_Work task_. If "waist" shows up in a line of the material, return that line.

○ ○ ○ ○ ○ ○ ○

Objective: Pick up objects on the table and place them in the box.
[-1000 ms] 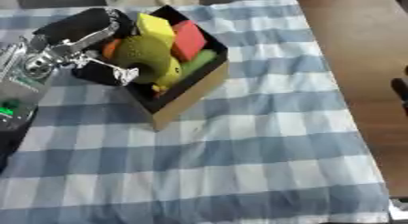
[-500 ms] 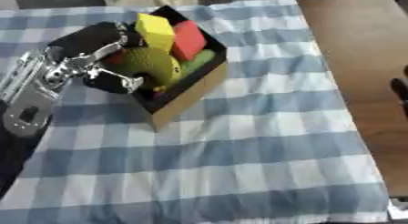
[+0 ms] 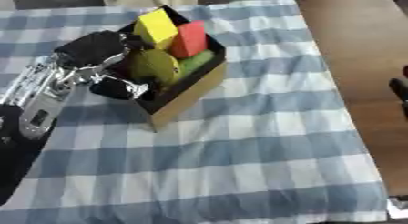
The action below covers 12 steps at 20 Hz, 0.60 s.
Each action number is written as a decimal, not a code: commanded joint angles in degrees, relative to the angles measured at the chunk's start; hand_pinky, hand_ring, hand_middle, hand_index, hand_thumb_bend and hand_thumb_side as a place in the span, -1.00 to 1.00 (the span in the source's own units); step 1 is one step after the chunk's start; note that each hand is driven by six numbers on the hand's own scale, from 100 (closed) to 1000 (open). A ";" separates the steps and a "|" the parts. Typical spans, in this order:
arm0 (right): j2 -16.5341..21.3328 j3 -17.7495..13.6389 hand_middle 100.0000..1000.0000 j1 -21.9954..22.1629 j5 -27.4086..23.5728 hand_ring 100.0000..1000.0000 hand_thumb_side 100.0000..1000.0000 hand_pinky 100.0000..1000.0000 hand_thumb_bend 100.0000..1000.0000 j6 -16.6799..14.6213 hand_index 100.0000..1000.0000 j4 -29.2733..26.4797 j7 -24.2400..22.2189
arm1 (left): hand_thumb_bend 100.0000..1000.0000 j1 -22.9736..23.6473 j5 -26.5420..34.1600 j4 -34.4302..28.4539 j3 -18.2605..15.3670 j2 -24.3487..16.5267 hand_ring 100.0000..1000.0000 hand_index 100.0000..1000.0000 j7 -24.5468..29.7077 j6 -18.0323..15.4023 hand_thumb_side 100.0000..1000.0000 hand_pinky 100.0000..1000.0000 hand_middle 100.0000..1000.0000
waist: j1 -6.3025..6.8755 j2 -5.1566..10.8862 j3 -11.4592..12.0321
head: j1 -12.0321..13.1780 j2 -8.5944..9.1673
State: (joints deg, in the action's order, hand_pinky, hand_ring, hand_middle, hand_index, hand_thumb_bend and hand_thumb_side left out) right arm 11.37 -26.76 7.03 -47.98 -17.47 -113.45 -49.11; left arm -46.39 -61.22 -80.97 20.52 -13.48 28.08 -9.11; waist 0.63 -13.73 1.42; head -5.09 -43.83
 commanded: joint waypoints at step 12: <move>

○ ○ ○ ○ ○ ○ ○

_Your solution_.
waist: j1 -6.3025..6.8755 j2 -5.1566..10.8862 j3 -11.4592..12.0321
State: (joints deg, in the action's order, hand_pinky, hand_ring, hand_middle, hand_index, hand_thumb_bend and hand_thumb_side left out) right arm 11.37 -26.76 7.03 -47.98 -17.47 -113.45 -49.11; left arm -46.39 -61.22 -80.97 20.52 -13.48 28.08 -9.11; waist 0.63 -13.73 1.42; head -5.09 -43.83

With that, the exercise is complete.